> **Exercise aim**: Your copy of the data should match it exactly, except that the pictures are gone.

> **Dataset content**:
---*---

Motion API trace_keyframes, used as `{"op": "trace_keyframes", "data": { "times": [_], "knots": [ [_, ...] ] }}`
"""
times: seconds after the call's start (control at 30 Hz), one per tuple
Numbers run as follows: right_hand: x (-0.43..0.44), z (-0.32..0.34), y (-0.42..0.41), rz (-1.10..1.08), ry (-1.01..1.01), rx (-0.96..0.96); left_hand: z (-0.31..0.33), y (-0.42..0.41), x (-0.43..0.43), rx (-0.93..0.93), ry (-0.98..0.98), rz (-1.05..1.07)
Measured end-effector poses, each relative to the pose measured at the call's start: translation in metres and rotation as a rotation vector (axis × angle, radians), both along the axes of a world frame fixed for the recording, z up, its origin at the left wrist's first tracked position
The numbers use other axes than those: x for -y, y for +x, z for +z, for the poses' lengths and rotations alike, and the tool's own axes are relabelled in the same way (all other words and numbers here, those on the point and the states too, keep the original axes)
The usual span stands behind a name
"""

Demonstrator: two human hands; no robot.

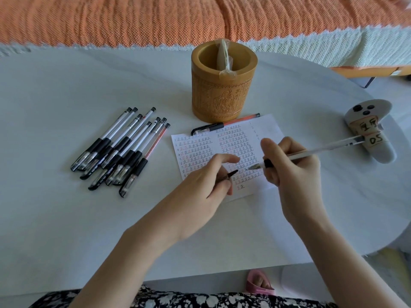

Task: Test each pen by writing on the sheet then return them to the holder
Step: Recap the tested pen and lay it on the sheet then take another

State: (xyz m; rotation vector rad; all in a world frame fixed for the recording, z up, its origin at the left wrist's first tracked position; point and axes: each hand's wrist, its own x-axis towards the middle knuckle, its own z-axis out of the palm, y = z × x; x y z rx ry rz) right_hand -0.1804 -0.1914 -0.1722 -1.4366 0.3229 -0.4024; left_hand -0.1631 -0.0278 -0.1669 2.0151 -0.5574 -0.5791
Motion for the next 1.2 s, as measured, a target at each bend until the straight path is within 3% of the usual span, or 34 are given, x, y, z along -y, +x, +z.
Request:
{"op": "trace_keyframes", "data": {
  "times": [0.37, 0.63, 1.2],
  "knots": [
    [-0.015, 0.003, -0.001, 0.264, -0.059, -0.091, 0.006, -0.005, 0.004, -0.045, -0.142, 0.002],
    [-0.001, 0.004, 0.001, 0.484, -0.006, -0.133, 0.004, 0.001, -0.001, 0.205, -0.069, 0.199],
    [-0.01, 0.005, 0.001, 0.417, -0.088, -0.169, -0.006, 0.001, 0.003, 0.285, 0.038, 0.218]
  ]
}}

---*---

> **Answer box**:
Motion API trace_keyframes, used as `{"op": "trace_keyframes", "data": { "times": [_], "knots": [ [_, ...] ] }}`
"""
times: seconds after the call's start (control at 30 Hz), one per tuple
Numbers run as follows: right_hand: x (-0.43..0.44), z (-0.32..0.34), y (-0.42..0.41), rz (-1.10..1.08), ry (-1.01..1.01), rx (-0.96..0.96); left_hand: z (-0.31..0.33), y (-0.42..0.41), x (-0.43..0.43), rx (-0.93..0.93), ry (-0.98..0.98), rz (-1.05..1.07)
Measured end-effector poses, each relative to the pose measured at the call's start: translation in metres and rotation as a rotation vector (axis × angle, radians), both along the axes of a world frame fixed for the recording, z up, its origin at the left wrist's first tracked position
The numbers use other axes than those: x for -y, y for +x, z for +z, for the poses' lengths and rotations alike, and the tool's own axes are relabelled in the same way (all other words and numbers here, those on the point and the states too, keep the original axes)
The usual span stands behind a name
"""

Demonstrator: two human hands; no robot.


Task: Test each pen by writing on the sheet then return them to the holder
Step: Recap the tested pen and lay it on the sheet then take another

State: (xyz m; rotation vector rad; all in a world frame fixed for the recording, z up, its origin at the left wrist's first tracked position; point and axes: each hand's wrist, its own x-axis towards the middle knuckle, its own z-axis out of the palm, y = z × x; x y z rx ry rz) right_hand -0.1804 -0.1914 -0.1722 -1.4366 0.3229 -0.4024; left_hand -0.1631 -0.0278 -0.1669 2.0151 -0.5574 -0.5791
Motion for the next 1.2 s, as measured, a target at each bend until the straight path is within 3% of the usual span, or 34 are given, x, y, z along -y, +x, +z.
Request:
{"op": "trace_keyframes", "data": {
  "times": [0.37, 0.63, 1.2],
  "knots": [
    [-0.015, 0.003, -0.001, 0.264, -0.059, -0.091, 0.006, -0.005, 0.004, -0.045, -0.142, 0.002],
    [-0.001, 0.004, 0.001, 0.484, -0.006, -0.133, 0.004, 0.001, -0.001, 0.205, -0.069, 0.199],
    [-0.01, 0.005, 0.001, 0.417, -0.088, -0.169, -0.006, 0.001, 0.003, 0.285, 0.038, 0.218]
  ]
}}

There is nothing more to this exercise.